23 Just as the argument that the Tribunal erred in making the finding at para [76] has been rejected, including the argument founded upon inconsistencies (at para [75]), so too is rejected the present argument as to the decision of the Tribunal being unreasonable.
24 The findings of fact made by the Tribunal were open to it upon the evidence and, in particular, upon the fact that the claimed incident that was said to have occurred in December 2009 was a "new claim" and a claim exposing inconsistencies.
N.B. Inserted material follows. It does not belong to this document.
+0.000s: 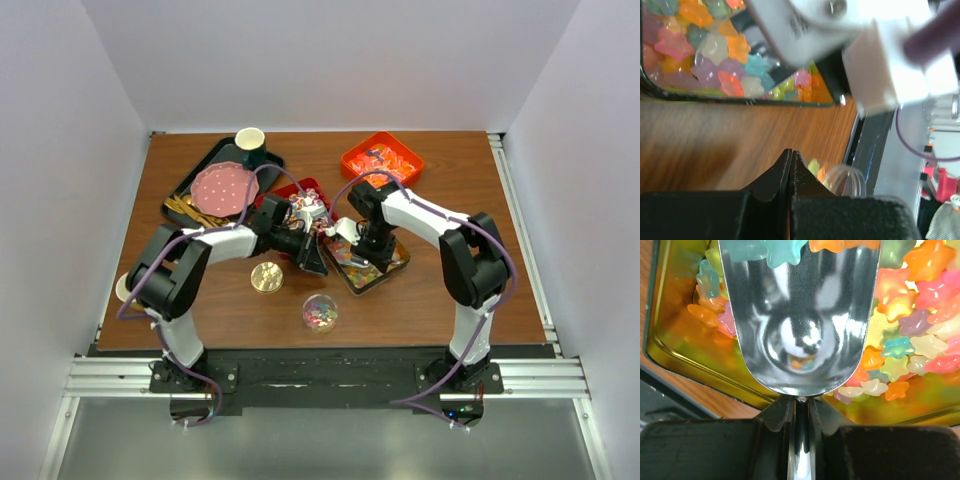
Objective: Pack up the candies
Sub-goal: Scoop the fake candies from the storage box.
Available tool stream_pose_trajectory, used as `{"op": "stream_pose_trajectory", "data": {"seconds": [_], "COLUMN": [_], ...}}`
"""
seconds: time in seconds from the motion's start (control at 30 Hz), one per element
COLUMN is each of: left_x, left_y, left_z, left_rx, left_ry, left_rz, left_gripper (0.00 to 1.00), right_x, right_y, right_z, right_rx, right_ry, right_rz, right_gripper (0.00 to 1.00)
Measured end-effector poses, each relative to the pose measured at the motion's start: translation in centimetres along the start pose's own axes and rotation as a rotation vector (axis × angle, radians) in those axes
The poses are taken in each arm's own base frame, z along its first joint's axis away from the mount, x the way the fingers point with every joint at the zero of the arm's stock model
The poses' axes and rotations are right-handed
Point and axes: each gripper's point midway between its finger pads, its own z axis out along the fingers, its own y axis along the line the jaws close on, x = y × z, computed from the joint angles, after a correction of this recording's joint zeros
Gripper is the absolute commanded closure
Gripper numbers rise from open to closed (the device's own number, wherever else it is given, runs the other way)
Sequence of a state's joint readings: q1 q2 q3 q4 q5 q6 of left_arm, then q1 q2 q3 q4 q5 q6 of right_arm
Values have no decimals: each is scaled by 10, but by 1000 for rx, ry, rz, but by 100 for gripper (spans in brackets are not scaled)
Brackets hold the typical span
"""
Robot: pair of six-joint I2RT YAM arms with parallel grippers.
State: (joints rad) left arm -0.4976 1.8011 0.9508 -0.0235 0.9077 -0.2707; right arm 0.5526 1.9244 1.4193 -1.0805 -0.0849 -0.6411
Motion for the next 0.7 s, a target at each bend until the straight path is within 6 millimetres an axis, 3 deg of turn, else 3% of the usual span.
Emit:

The task of fact finding has long been accepted as a task entrusted to the Tribunal: Osland v Secretary, Department of Justice (No 2) [2010] HCA 24 at [19], (2010) 241 CLR 320 at 332 per French CJ, Gummow and Bell JJ; Repatriation Commission v O'Brien (1985) 155 CLR 423 at 430 per Gibbs CJ, Wilson and Dawson JJ. So, too, has it been long-accepted, that findings as to credibility are the function of the primary decision-maker "par excellence": Re Minister for Immigration and Multicultural Affairs; Ex parte Durairajasingham [2000] HCA 1 at [67], (2000) 168 ALR 407 at 423 per McHugh J . To confine the Tribunal to only being permitted to make a finding consistent with the factual account being given by a claimant in the absence of rebutting evidence and not by reference to inconsistencies in that factual account would be inconsistent with the task entrusted to the Tribunal by the legislature to make findings of fact by reference to the evidence before it and would be inconsistent with authority: CQG15 [2016] FCAFC 146, (2016) 70 AAR 413. Although the difficulties of proof which may be encountered by a claimant seeking protection may readily be accepted, the Tribunal is not obliged to accept uncritically a factual account given by, or submissions advanced by, a claimant: Randhawa v Minister for Immigration, Local Government and Ethnic Affairs (1994) 52 FCR 437 at 451 to 452 per Beaumont J
25 It remains a matter for a claimant to place before the Tribunal such materials as is best considered to support the claims made and a matter for the Tribunal to make a decision based upon such materials as are before it. No course should be unnecessarily or impermissibly encouraged whereby the Tribunal is precluded from making a finding of fact without itself first seeking to pursue a factual line of inquiry by (for example) questioning a claimant. It is, at least initially, a matter for the Tribunal as to the procedural course which it pursues.